Je peux cependant te rassurer, cher lecteur, ce référendum n’aura pas lieu. A force de pratique politique, j’ai pu identifier un point commun général à l’ensemble des camps et des acteurs de notre démocratie : tout le monde est d’accord pour que la nation s’exprime globalement le moins souvent possible. Une fois tous les cinq ans, hein, les gars, ça suffit. Surtout, ne surgissez pas dans le débat. On ne vous aime tellement pas qu’il est hors de question qu’on vous consulte même sur des sujets où on est sûr que vous serez d’accord. Pourquoi ? Parce qu’on ne vous connaît pas, on ne vous voit jamais (une fois tous les cinq-six ans pour se faire réélire) et on se fiche totalement de vous.

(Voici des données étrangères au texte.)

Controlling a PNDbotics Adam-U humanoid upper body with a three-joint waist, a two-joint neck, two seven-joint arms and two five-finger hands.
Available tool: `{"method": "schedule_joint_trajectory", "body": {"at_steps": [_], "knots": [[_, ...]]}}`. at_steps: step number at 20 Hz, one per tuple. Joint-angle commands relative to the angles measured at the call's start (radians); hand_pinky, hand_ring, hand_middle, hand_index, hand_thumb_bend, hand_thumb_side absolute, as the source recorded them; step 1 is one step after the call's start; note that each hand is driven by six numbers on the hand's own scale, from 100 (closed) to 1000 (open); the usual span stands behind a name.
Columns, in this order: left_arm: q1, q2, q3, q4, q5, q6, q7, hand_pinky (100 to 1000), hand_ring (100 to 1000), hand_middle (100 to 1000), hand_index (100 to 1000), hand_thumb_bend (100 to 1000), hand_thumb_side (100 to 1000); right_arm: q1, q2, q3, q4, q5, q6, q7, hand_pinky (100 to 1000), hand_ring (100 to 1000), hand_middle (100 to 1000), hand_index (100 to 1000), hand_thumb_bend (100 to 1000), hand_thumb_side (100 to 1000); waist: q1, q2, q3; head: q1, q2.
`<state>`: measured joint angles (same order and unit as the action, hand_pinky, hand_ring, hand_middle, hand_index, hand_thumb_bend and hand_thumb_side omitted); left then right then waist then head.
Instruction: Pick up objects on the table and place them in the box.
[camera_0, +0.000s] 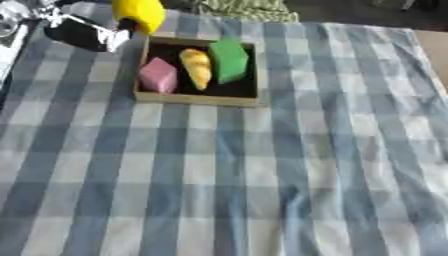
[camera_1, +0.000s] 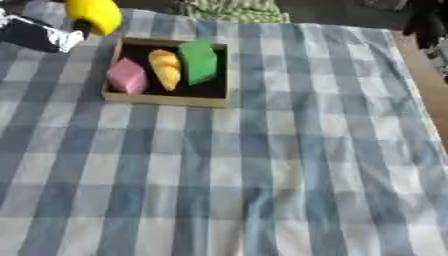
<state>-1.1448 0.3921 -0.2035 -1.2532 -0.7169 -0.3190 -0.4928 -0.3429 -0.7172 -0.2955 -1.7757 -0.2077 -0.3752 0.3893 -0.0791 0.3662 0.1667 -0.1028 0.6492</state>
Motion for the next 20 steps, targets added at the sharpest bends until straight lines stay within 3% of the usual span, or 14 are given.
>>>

Personnellement, je suis prêt à prendre le risque de me prendre une tôle et de voir cette loi nullissime passer. Je crois en effet que, si les arguments des opposants à la réforme sont si forts, il n’y a pas à craindre d’affronter nos adversaires dans un réel débat public. De plus, il est important d’obliger nos concitoyens à prendre une vraie décision, claire et nette, car dans ce débat stérile, ils ont clairement exprimé une chose : le refus de prendre leurs responsabilités. On n’embêtera pas le gouvernement qui fait ce qu’il veut, mais on soutient les grévistes sans rien faire soi-même.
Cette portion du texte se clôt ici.